Join, like merge, is designed for the types of problems where you would use a sql join.

join(x, y, by = NULL, type = "left", match = "all")

Arguments

x

data frame

y

data frame

by

character vector of variable names to join by. If omitted, will match on all common variables.

type

type of join: left (default), right, inner or full. See details for more information.

match

how should duplicate ids be matched? Either match just the "first" matching row, or match "all" matching rows. Defaults to "all" for compatibility with merge, but "first" is significantly faster.

Details

The four join types return:

  • inner: only rows with matching keys in both x and y

  • left: all rows in x, adding matching columns from y

  • right: all rows in y, adding matching columns from x

  • full: all rows in x with matching columns in y, then the rows of y that don't match x.

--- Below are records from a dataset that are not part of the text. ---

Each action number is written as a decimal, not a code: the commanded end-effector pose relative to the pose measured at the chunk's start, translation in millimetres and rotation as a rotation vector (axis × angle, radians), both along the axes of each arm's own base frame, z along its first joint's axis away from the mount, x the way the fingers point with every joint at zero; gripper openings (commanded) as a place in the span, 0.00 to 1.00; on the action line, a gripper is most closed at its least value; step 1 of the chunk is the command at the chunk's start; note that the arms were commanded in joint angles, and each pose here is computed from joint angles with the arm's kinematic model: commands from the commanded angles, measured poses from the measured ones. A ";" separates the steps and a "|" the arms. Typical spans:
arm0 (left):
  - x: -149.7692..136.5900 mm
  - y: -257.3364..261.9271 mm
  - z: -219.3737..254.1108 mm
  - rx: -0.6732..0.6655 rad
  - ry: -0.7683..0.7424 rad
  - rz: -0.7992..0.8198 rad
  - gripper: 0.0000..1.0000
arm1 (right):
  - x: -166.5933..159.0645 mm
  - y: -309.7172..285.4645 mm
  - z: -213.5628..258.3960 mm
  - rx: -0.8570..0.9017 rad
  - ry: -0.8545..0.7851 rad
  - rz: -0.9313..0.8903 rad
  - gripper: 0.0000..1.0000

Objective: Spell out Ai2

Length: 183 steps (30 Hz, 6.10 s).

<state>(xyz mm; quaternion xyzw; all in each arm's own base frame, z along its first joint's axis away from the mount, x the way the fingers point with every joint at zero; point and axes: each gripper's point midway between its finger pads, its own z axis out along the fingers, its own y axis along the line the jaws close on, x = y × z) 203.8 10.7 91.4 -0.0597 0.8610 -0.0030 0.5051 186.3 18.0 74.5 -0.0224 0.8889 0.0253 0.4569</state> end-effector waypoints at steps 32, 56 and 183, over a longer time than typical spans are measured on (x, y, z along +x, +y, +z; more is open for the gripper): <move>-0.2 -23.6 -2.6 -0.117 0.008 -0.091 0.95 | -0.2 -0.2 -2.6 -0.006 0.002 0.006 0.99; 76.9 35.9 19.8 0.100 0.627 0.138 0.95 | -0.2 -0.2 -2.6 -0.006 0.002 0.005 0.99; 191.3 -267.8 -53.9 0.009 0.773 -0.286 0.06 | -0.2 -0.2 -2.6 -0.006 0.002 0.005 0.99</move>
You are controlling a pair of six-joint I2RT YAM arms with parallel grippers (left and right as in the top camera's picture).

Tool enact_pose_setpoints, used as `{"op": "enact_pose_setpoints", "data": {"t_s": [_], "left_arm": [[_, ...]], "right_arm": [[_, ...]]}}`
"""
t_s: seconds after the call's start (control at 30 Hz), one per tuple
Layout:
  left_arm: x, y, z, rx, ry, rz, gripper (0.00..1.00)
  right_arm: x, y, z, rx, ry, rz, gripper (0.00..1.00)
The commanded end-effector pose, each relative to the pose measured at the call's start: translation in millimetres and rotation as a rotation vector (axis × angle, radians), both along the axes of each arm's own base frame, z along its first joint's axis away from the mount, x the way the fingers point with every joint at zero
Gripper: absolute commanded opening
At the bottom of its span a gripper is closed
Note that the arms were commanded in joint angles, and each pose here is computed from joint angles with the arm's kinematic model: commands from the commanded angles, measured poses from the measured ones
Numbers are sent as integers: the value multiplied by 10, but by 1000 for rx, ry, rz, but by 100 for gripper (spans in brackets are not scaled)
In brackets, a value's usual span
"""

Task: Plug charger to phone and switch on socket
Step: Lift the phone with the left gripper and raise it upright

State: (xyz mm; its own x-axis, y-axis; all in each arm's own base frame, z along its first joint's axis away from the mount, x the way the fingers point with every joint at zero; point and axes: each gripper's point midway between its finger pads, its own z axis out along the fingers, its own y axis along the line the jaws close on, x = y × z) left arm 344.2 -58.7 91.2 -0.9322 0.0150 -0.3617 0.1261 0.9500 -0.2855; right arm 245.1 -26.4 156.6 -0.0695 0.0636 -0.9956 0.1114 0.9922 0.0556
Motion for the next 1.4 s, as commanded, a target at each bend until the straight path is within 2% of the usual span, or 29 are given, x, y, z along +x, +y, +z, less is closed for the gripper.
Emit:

Note that from plyr 1.5, join will (by default) return all matches, not just the first match, as it did previously.

Unlike merge, preserves the order of x no matter what join type is used. If needed, rows from y will be added to the bottom. Join is often faster than merge, although it is somewhat less featureful - it currently offers no way to rename output or merge on different variables in the x and y data frames.

Examples

first <- ddply(baseball, "id", summarise, first = min(year)) system.time(b2 <- merge(baseball, first, by = "id", all.x = TRUE))
#> user system elapsed #> 0.088 0.000 0.089
system.time(b3 <- join(baseball, first, by = "id"))
#> user system elapsed #> 0.036 0.000 0.036
b2 <- arrange(b2, id, year, stint) b3 <- arrange(b3, id, year, stint) stopifnot(all.equal(b2, b3))